* **Requirement**
Scan the listing below for "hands", then report every line that has it.

* **Dataset content**
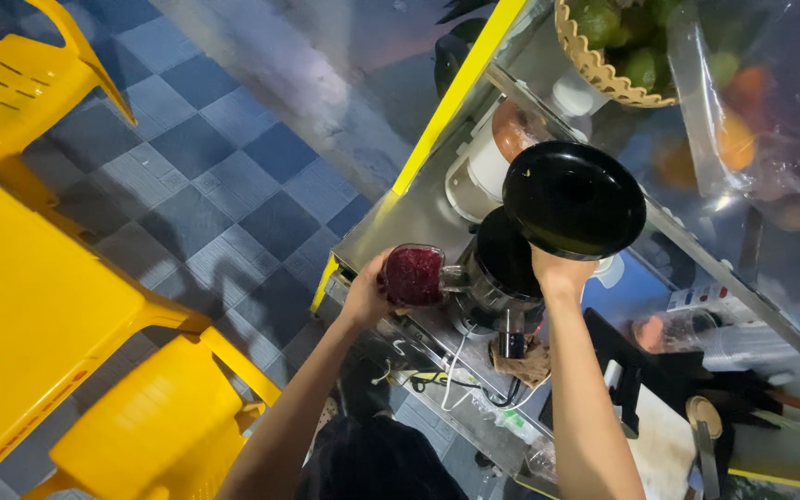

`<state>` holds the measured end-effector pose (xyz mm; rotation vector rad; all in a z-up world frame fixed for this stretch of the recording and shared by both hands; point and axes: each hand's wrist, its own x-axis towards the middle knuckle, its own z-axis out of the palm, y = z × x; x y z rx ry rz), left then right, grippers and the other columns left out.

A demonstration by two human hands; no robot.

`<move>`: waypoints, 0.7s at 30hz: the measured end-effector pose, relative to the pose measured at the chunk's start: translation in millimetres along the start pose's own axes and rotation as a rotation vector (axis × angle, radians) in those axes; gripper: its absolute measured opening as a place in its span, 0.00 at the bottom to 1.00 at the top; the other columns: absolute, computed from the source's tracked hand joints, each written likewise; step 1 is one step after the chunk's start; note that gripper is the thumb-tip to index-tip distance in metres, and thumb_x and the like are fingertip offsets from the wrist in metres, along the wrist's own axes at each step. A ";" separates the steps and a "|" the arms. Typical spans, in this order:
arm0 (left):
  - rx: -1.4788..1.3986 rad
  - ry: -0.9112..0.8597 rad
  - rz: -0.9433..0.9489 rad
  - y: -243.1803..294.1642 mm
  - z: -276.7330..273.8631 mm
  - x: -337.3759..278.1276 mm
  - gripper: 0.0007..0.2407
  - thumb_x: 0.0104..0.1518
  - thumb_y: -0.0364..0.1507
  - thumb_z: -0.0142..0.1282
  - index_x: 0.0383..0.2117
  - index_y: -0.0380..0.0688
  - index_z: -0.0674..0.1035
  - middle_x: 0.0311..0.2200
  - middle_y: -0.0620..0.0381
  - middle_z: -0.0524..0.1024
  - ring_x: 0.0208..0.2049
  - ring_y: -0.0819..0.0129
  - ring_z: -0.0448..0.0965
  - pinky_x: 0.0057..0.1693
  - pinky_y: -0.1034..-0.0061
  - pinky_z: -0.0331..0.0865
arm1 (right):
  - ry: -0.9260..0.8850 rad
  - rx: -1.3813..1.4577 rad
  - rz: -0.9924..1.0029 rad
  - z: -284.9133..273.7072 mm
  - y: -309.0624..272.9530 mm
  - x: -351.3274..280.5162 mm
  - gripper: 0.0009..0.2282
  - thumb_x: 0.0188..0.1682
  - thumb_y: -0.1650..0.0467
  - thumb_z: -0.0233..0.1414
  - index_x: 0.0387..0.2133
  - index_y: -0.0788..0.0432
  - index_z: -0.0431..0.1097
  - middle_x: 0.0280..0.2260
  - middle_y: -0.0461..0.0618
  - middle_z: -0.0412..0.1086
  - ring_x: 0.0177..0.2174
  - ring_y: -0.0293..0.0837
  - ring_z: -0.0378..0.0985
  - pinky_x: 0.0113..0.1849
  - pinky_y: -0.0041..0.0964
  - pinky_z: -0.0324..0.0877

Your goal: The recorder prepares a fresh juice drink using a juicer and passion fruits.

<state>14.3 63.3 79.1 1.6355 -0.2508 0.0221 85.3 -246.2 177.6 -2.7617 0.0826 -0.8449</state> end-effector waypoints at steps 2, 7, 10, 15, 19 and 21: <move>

* **Answer space**
`<state>` holds the measured end-effector pose (xyz mm; rotation vector rad; all in a z-up world frame fixed for this stretch of the recording and shared by both hands; point and axes: each hand's wrist, its own x-axis towards the middle knuckle, its own z-axis out of the palm, y = z × x; x y z rx ry rz), left then right, grippers and the other columns left out.
A demonstration by two human hands; no robot.

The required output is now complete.